Former Fidelity broker wins $499K in a wrongful termination lawsuit
The ruling comes at a time when arbitration wins for brokers seeking redress for alleged U5 defamation, with or without monetary damages awarded, are increasing.
Fidelity Investments must pay a former broker nearly $500,000 in compensatory damages after he accused the firm of wrongfully terminating and defaming him. The ruling comes at a time when several brokers have successfully contested their employers’ Form U5 termination decisions.
Two of the three members of a Financial Industry Regulatory Authority panel in New York ruled in favor of Ryan Sanghak Lee, who asserted wrongful termination, defamation, tortious interference with prospective economic advantage and “spoliation/fraudulent concealment of evidence.” The dissenting panel member said Fidelity should have won the dispute and that Lee’s claims should have been dismissed in their entirety
Lee, who had worked in the company’s Wayne, N.J., office, had sought damages in excess of $1 million, expungement of the U5 termination disclosures on his record and expungement of a client complaint. Fidelity denied the allegations and requested that the claims be dismissed and his expungement request be denied.
A client in May 2019 alleged that while with Fidelity, Lee’s recommendation to “surrender an annuity to fund a managed account was unsuitable and resulted in unanticipated tax consequences.” The client had sought $22,000, which Fidelity denied.
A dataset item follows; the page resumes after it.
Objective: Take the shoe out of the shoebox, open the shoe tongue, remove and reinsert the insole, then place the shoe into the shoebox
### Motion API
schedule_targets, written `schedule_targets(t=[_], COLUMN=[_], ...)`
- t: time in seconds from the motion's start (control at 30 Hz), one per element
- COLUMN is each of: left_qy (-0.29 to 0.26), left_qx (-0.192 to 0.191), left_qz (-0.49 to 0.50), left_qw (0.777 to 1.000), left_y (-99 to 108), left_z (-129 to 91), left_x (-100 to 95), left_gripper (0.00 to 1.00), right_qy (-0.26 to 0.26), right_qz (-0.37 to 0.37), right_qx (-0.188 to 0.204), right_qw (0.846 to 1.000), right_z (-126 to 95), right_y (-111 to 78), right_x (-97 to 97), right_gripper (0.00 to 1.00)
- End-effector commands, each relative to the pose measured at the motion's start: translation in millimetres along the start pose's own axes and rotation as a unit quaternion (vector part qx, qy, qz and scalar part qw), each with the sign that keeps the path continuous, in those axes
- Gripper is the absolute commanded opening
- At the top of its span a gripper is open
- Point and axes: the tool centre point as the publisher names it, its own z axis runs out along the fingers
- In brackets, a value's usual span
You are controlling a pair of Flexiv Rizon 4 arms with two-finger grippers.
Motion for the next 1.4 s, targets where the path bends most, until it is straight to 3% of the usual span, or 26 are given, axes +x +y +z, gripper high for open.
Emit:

Lee said the customer was aware the transfer could create a tax liability.
“It was the customer’s sole decision to transfer the funds to the managed account, as she did not feel comfortable in managing her own investments within the annuity,” he said. “All disclosures and details supporting this event had been properly documented.”
The disclosure on Lee’s firing from Fidelity in 2018 revealed it was over an “allegation regarding whether employee took credit for detailed customer interactions for purposes of potential incoming compensation credit without actually having had either any interaction or the requisite degree of interaction with the customers.”
Related: FINRA, the SEC and Congress aim to safeguard senior investors
The majority of the panel ruled that all references to Lee’s termination from Fidelity maintained by the Central Registration Depository must be expunged: “The reason for termination shall be changed to `other.’ The termination explanation should be deleted in its entirety and shall be replaced with the following language: ‘After a dispute between employer and employee relating to an accusation that employee violated rules relating to customer interactions, employee left the company.’”
Broker wins are increasing
Arbitration wins for brokers seeking redress for alleged U5 defamation, with or without monetary damages awarded, are increasing. Last September, a Finra panel handed an ex-Morgan Stanley advisor an award calling for the company to remove harsh language from her U5. But the victory that has received the most attention happened in 2019, when Mark Munizzi, a former UBS Wealth Management USA complex supervisory officer in Chicago, won an $11 million arbitration award against UBS, which was upheld by the courts.
Lee began his career in 2000 at Janney Montgomery Scott in Philadelphia and went on to work for Citicorp and Merrill Lynch in New York. Before joining Fidelity, he had four customer disputes. One was denied and the others were settled, according to his BrokerCheck record. His attorney, Laurence Landsman of Landsman Saldinger Carroll in Chicago, downplayed the previous allegations and said Lee had had a successful career as a financial advisor.
“I think these are very important cases because of the power and influence that these brokerage firms have on the rest of somebody’s career,” Landsman said,. ”I think that brokerage firms need to be held to high standards when it comes to their investigations and their termination decisions and the disclosures that they put on U5s, because for some of these brokers, these disclosures are a death sentence to their careers.”